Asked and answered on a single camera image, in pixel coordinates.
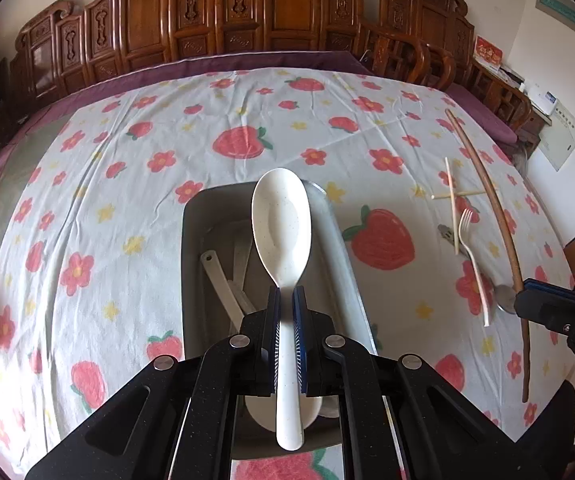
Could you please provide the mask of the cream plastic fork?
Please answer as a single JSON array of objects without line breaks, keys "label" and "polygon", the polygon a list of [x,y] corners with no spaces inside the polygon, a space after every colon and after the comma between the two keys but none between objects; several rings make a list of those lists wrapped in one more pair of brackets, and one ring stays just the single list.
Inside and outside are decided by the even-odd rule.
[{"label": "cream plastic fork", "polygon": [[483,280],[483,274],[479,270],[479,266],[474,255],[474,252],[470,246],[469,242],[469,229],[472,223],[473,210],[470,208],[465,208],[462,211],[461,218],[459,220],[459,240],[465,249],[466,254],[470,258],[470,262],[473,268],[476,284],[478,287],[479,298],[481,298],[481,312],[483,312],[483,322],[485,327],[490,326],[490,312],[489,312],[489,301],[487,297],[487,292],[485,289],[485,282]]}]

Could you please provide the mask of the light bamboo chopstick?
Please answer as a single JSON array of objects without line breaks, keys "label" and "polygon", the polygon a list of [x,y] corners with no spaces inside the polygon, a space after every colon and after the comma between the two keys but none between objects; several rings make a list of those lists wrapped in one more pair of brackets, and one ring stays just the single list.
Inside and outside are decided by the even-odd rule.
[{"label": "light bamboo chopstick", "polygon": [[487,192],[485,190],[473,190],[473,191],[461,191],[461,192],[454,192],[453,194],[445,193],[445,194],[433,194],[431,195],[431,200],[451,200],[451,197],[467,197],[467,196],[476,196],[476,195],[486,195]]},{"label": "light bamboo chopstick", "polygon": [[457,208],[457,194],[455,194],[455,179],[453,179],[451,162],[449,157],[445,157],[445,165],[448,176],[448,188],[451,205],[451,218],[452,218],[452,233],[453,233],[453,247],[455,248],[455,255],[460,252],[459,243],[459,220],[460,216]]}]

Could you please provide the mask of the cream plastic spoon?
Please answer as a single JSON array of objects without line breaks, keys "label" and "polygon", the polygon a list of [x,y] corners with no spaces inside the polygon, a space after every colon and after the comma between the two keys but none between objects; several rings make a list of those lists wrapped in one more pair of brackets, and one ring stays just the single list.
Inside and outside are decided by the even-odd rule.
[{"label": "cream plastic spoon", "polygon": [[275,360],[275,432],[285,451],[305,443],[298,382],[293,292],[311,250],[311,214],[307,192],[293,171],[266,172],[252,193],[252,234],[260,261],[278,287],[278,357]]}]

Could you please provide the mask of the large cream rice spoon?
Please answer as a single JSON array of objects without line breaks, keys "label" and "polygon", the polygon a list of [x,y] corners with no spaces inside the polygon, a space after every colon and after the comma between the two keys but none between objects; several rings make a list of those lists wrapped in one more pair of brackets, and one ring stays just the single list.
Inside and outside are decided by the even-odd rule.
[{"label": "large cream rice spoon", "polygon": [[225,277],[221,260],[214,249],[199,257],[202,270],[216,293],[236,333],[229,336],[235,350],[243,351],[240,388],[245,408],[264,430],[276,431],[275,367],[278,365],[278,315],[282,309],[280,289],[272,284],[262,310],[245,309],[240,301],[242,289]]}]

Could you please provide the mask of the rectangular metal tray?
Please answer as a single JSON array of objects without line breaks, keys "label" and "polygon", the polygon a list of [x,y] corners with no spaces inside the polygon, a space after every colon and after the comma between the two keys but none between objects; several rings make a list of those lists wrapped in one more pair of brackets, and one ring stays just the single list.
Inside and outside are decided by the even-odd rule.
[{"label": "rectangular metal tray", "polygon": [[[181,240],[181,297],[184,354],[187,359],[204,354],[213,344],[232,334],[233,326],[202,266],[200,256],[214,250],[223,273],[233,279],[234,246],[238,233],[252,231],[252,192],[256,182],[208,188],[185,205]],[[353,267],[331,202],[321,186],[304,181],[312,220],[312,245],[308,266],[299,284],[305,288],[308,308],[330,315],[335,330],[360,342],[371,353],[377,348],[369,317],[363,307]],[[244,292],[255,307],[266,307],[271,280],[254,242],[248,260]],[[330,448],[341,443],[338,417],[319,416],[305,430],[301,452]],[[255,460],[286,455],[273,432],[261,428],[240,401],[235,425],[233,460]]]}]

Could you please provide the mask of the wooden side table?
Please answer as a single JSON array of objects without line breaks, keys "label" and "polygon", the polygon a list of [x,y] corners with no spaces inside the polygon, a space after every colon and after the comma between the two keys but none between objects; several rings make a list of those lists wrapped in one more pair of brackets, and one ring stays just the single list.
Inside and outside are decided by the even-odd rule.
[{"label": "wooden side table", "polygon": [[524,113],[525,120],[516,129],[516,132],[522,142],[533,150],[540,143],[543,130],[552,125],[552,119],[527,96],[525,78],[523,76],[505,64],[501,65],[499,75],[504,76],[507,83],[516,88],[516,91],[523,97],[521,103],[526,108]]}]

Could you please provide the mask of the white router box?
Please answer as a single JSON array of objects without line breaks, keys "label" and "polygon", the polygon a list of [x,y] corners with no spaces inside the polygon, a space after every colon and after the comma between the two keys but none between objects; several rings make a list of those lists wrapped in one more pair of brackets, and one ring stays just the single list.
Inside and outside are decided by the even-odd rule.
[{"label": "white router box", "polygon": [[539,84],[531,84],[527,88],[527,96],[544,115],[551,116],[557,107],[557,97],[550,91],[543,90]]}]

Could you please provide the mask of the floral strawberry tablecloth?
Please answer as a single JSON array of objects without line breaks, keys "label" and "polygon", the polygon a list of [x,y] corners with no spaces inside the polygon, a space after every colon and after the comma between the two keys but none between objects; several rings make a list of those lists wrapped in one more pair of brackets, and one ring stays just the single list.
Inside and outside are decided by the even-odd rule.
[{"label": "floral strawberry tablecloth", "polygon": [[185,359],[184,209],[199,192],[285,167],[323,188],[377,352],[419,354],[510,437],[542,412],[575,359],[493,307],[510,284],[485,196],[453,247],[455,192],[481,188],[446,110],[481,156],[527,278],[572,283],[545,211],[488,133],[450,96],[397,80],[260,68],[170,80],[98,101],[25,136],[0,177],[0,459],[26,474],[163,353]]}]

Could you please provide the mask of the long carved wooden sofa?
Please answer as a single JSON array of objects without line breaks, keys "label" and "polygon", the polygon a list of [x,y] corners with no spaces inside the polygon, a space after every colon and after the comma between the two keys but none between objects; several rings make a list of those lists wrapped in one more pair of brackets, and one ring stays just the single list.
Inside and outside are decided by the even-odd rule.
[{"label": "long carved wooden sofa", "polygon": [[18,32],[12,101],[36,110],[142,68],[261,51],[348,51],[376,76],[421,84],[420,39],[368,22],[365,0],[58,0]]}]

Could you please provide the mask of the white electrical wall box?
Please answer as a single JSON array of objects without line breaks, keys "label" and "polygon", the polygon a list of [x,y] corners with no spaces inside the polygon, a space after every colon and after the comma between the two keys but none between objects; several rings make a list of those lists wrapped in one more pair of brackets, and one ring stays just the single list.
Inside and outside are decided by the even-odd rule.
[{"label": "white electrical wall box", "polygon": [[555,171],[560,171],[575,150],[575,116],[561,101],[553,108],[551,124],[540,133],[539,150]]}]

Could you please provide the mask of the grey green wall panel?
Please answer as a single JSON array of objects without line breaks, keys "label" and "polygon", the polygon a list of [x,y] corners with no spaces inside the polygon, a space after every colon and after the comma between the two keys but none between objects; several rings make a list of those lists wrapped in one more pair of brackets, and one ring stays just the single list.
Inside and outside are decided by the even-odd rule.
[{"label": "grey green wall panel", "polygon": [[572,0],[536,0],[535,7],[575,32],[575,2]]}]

*-*-*

EXERCISE OBJECTIVE: If a line in the entries above holds "Could", include it in the count; report nothing but the resulting number.

RESPONSE FOR THIS EXERCISE: 11